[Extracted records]
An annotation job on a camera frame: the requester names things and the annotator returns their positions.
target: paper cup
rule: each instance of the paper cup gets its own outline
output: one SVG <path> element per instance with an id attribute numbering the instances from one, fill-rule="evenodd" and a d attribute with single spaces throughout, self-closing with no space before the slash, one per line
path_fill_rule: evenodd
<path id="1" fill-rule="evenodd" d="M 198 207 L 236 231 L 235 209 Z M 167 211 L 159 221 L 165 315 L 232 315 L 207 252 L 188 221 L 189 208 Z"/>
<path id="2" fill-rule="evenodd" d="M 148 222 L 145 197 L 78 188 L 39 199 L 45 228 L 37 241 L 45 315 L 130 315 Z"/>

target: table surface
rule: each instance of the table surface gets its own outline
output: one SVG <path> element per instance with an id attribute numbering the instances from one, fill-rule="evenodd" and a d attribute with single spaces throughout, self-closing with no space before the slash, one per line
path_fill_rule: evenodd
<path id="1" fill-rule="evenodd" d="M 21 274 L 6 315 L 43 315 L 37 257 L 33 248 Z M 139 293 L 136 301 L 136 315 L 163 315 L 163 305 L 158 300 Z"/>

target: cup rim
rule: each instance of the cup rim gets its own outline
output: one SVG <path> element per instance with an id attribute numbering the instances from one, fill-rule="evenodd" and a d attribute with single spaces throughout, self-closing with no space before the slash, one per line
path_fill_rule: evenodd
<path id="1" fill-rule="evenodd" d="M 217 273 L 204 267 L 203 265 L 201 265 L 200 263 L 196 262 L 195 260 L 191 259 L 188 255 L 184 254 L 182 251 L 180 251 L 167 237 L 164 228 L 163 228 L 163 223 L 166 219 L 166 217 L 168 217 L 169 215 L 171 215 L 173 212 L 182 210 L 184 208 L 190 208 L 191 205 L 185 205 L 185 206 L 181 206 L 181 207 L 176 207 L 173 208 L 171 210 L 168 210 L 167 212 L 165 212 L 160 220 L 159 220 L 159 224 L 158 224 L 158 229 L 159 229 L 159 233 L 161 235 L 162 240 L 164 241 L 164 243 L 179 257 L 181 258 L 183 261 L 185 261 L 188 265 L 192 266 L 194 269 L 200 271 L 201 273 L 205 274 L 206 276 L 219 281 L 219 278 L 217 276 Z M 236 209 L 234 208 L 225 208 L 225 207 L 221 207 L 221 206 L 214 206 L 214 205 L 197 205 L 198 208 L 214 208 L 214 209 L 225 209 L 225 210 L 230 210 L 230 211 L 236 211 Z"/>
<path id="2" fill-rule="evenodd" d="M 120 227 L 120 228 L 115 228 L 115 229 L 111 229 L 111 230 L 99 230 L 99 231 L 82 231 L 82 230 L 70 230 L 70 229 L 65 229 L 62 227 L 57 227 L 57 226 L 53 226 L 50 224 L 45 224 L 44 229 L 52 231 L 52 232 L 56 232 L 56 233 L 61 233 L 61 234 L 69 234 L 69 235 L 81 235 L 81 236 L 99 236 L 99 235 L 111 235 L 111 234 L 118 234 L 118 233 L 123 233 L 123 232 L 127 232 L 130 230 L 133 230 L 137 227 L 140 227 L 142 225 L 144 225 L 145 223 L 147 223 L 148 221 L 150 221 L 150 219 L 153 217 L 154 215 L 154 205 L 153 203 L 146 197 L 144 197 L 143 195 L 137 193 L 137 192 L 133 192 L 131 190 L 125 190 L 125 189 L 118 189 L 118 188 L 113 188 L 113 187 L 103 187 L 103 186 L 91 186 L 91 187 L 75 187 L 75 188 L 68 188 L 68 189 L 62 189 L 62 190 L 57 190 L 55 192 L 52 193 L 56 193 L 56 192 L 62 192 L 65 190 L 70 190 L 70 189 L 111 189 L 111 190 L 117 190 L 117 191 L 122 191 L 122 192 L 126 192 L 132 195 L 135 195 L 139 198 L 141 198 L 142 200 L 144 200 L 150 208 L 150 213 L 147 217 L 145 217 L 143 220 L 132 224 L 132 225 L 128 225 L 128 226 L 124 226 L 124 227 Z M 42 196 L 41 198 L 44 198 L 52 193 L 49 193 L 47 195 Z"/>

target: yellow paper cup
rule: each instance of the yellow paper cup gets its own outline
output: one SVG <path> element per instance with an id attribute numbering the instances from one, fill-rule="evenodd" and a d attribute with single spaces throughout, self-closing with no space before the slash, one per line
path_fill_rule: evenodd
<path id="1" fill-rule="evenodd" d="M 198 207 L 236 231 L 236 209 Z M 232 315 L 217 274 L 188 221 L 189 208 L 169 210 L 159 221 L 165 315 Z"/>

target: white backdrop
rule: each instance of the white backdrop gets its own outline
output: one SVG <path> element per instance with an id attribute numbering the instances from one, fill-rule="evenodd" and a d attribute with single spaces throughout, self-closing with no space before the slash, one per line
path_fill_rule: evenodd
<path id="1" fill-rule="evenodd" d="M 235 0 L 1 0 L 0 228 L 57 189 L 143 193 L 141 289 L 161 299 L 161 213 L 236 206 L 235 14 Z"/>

TASK DIRECTIONS: What are the lines above that hold the string "paper"? Copy them.

EXERCISE RESPONSE:
target: paper cup
rule: each instance of the paper cup gets its own outline
target: yellow paper cup
rule: each instance of the yellow paper cup gets its own outline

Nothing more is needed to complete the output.